Autrefois palais d'un gouverneur de l'émirat de Boukhara, la forteresse de Hissar se dressait fièrement sur le versant d'une haute colline, fortifiée par des murs d'un mètre d'épaisseur et équipée de meurtrières pour les canons. Dans ses limites se trouvaient une piscine sereine et un jardin luxuriant. En face de la forteresse, une place de marché animée prospérait, avec un caravansérail et de nombreuses boutiques.
L'entrée principale était autrefois desservie par de grands escaliers et des terrasses en briques, mais ces éléments n'ont pas survécu au passage du temps. Le palais lui-même a en grande partie disparu, seule subsiste la porte monumentale. Cette porte, construite en briques cuites, est dotée de deux tours cylindriques séparées par un arc en forme de flèche, reflétant le style architectural des portes de Boukhara des XVIIIe et XIXe siècles. Bien qu'il ne s'agisse que d'un fragment, elle dégage un sentiment de grandeur et de respect.

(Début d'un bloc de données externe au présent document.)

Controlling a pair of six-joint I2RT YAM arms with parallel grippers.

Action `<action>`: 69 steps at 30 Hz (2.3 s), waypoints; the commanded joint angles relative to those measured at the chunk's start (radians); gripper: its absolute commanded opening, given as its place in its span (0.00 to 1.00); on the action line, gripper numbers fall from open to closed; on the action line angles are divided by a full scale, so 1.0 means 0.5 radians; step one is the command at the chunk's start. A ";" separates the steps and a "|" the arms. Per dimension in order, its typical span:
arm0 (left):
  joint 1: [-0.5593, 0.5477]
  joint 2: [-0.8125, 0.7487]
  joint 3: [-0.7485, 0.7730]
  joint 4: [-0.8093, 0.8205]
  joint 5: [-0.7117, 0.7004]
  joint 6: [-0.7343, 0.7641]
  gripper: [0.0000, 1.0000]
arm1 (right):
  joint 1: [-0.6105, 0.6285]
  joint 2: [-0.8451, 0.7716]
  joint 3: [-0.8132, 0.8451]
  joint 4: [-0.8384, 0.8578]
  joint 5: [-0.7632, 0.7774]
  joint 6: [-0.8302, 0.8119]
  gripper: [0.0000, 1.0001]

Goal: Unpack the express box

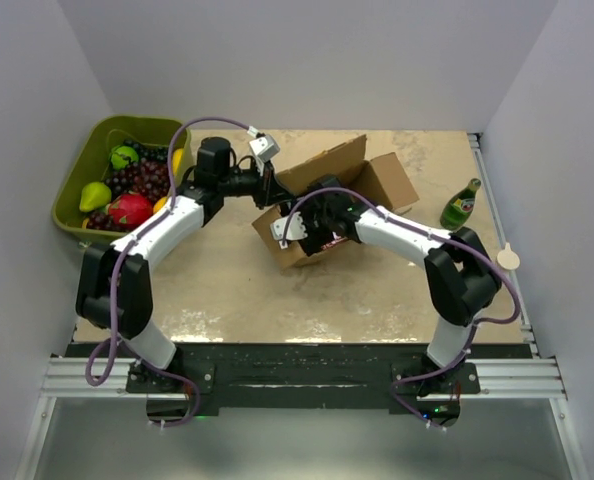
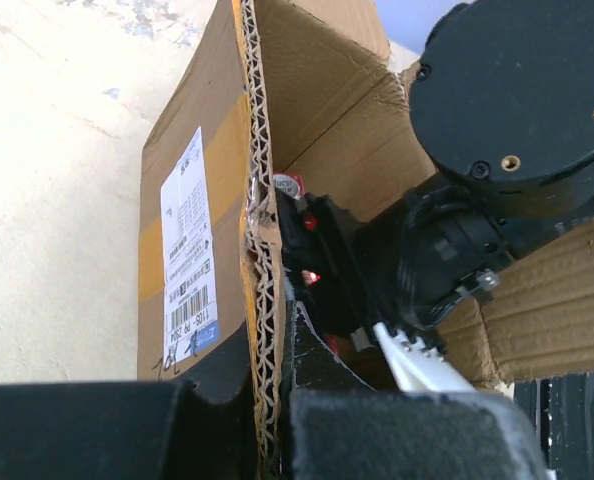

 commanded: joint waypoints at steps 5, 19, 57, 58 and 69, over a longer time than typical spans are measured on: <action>-0.049 -0.004 0.140 0.126 0.307 -0.004 0.00 | -0.132 0.413 0.408 -0.682 -0.107 -0.190 0.49; 0.000 -0.013 0.183 -0.006 -0.076 0.153 0.00 | -0.151 -0.339 0.754 -0.826 -0.284 0.278 0.08; 0.120 0.008 0.202 -0.015 -0.399 0.088 0.00 | -0.147 -1.057 -0.880 -0.563 -0.129 0.194 0.23; 0.120 0.014 0.202 -0.012 -0.396 0.088 0.00 | -0.144 -1.069 -0.908 -0.499 -0.113 0.197 0.24; 0.120 0.024 0.196 0.003 -0.328 0.076 0.00 | -0.147 -0.919 -1.007 -0.387 -0.051 0.365 0.75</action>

Les légendes locales abondent au sujet de la forteresse. Une histoire raconte qu'elle aurait été construite par Afrosiab pour se défendre contre les armées de Rustam, deux personnages légendaires du Shahnameh de Firdausi. Une autre histoire raconte que le calife Ali, un homme vertueux, s'est rendu dans la région sur son cheval, Duhl-Duhl, pour y propager l'islam. Il a campé sur une montagne aujourd'hui connue sous le nom de Poy-Duhl-Duhl, à l'ouest de Hissar. Déguisé en acrobate, il s'est infiltré dans la forteresse mais a été reconnu et capturé. Son fidèle cheval a récupéré son épée, Zulfikar, lui permettant de vaincre ses ennemis, y compris le sorcier malveillant qui contrôlait alors la forteresse. À proximité, deux vieux platanes, âgés de 500 à 700 ans, se dressent comme des témoins silencieux du passé historique de la forteresse.